C'est là où c'est décevant : on ne voit pas la même évolution dans les comités de direction, où le nombre de femmes tombe à 15 %. Il y a bien sûr Isabelle Kocher, la directrice générale d'Engie, Catherine Guillouard, PDG de la RATP, ou Ilham Kadri, qui vient de prendre la tête des 26.800 salariés du chimiste Solvay, mais globalement les femmes restent encore rares dans les instances dirigeantes. Les promouvoir n'est pas la préoccupation première de 80 % des hommes. A terme, il faudra des quotas.

De ce point de vue, que dire du milieu des start-up ?

De grosses disparités subsistent. Il est encore beaucoup plus compliqué de lever des fonds quand on est une femme. Selon une étude de KPMG, sur les 717 start-up françaises qui ont levé des fonds en 2017, une centaine seulement avaient une femme à leur tête. Dans ce dernier cas, le ticket moyen, de 1,5 million d'euros, serait inférieur de 53 % à celui des hommes… Les femmes sont toujours perçues comme moins crédibles. C'est un cercle vicieux : il y a moins de jeunes femmes dans la tech, donc moins de projets portés par elles ! Or les statistiques prouvent que les entreprises où la parité existe fonctionnent mieux que les autres.

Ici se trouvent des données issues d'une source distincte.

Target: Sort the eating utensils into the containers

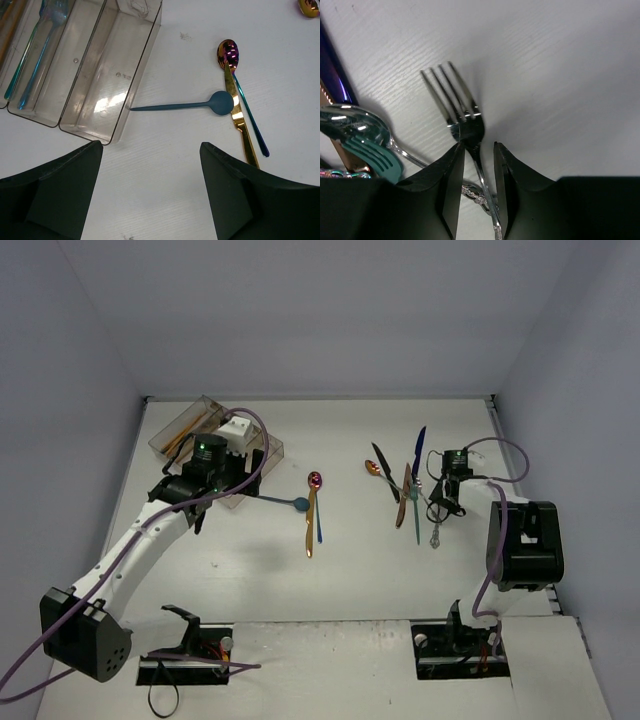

Quels conseils pratiques donneriez-vous aux femmes et aux hommes pour mieux avancer ensemble ?

Pour que la greffe prenne, les changements doivent aussi concerner les hommes. En cas de naissance d'un enfant, le congé, par exemple, doit être pour les deux parents. Au Danemark, les jeunes pères ont trois mois de congé. Et ils le prennent, sinon cela induirait culturellement qu'ils ne sont pas capables d'assumer leur double statut de parent et de salarié.

Quant aux femmes, elles doivent bannir deux mots de leur vocabulaire. Le premier est la « culpabilité », car se sentir coupable permet quelque part de ne pas assumer ce qu'on a fait et de rester prisonnière d'une situation sans jamais la dépasser. Le second, c'est le terme de « victime ». Car se sentir victime revient à se placer dans une position d'infériorité, tout en procurant à ceux qui les ont mises dans cette situation le plaisir de gagner deux fois ! Les femmes qui sont parvenues à améliorer leur condition avaient souvent des combats lourds. Jamais elles ne se sont considérées comme des victimes.